Tuttavia, "Diary of the dead" è lungi dallessere un film riuscito. La
stanca forma di mockumentary (nata e morta con "The Blair Witch Project", salvo
qualche piacevole eccezione, come il nostro "Road to L."), tolta la primissima
parte ben costruita, non si dimostra mai la scelta giusta per raccontare quanto succede.
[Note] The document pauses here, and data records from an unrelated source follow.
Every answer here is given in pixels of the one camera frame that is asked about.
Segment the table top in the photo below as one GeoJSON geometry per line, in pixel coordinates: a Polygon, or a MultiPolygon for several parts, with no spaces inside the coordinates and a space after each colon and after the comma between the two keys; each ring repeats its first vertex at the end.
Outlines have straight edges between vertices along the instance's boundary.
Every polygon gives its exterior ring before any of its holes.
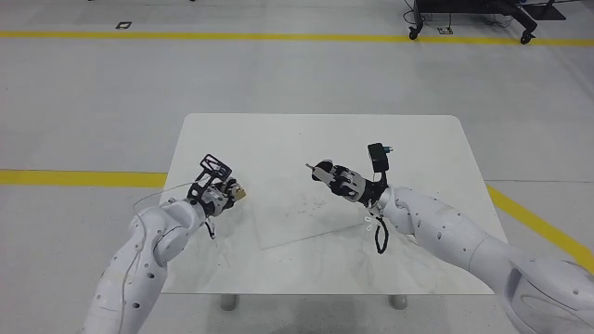
{"type": "MultiPolygon", "coordinates": [[[[169,263],[164,293],[492,294],[388,224],[383,255],[367,211],[311,179],[306,163],[332,159],[371,179],[367,145],[389,154],[388,182],[436,197],[506,240],[460,122],[452,116],[190,114],[165,188],[191,182],[210,153],[247,197],[199,229],[169,263]]],[[[182,199],[184,186],[164,193],[182,199]]]]}

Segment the cart wheel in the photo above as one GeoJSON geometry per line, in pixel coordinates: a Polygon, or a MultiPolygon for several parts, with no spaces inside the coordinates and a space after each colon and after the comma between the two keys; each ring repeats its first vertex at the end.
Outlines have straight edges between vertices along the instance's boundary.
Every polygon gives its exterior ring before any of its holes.
{"type": "Polygon", "coordinates": [[[522,43],[523,45],[527,45],[528,43],[530,43],[532,38],[534,38],[534,35],[532,35],[530,32],[523,32],[522,37],[520,38],[520,43],[522,43]]]}

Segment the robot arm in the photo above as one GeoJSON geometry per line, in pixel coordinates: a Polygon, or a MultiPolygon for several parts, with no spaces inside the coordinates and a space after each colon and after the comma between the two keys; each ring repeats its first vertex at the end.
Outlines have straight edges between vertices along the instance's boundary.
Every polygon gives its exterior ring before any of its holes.
{"type": "Polygon", "coordinates": [[[80,333],[136,334],[161,294],[167,264],[210,216],[245,196],[221,161],[207,155],[200,165],[185,199],[146,208],[132,220],[132,236],[101,275],[80,333]]]}
{"type": "Polygon", "coordinates": [[[533,259],[440,200],[389,186],[389,149],[379,148],[382,144],[369,146],[374,172],[381,173],[379,182],[331,161],[308,167],[313,179],[324,182],[332,193],[363,203],[370,212],[388,218],[399,233],[414,236],[435,257],[481,279],[520,333],[594,334],[594,276],[575,263],[533,259]]]}

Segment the gray floor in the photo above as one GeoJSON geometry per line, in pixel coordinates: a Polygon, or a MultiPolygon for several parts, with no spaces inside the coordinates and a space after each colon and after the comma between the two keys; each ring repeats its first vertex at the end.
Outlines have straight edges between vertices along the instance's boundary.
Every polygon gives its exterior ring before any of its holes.
{"type": "MultiPolygon", "coordinates": [[[[594,38],[591,2],[546,38],[594,38]]],[[[1,30],[407,34],[403,0],[0,0],[1,30]]],[[[447,17],[435,16],[427,34],[447,17]]],[[[507,36],[454,16],[458,36],[507,36]]],[[[594,49],[0,39],[0,168],[166,172],[190,112],[452,114],[490,185],[594,248],[594,49]]],[[[74,332],[133,188],[0,187],[0,332],[74,332]]],[[[506,213],[512,245],[565,256],[506,213]]],[[[144,333],[512,333],[492,296],[162,296],[144,333]]]]}

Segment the yellow floor line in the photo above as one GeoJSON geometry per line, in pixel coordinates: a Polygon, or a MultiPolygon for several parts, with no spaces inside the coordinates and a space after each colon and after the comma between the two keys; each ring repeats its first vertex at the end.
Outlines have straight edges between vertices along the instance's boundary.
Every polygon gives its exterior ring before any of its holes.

Infatti, non sempre si ha la sensazione che gli stratagemmi scelti in fase di montaggio e
giustificazione siano corretti, consentiti e più che altro probabili (lepilogo su
tutti, ma anche i continui tagli su altri nastri registrati), e ciò comporta un senso di
frustrazione perenne lungo tutto i novanta minuti. Così come arreca un fastidioso mal di
testa il continuo intromettersi del punto di vista della protagonista, che commenta le
fasi salienti del film in una telecronaca spesso retorica e sostanzialmente inutile.
Raccontare la storia senza il bisogno di giustificarla anche dal punto visivo sarebbe
stata la soluzione magari più tradizionale, ma sicuramente migliore, anche in virtù di
un ottimo script, sia a livello di personaggi che di eventi.
Non piacciono nemmeno tante soluzione registiche, che, in un processo involutivo che porta
da soddisfacenti piano sequenza e soggettive a imbarazzanti rallenti, mostrano una
notevole incertezza nel descrivere gli eventi.
Stanchezza, invecchiamento o eccessiva impersonificazione nel progetto (errori, impliciti
o meno, compresi), non ci è dato saperlo. E forse è meglio così.
Resta il fatto che "Diary of the dead" è un pentolone di alti e bassi, e un
compendio fin troppo rigoroso della carriera di un maestro, una carriera fatta ovviamente
di perle e passi falsi, e che di certo non può chiudersi con una pellicola poco più che
sufficiente (anche se sotto certi aspetti è certamente ottima) che non gli rende il
giusto onore.
Voto: 6
(Simone Corà)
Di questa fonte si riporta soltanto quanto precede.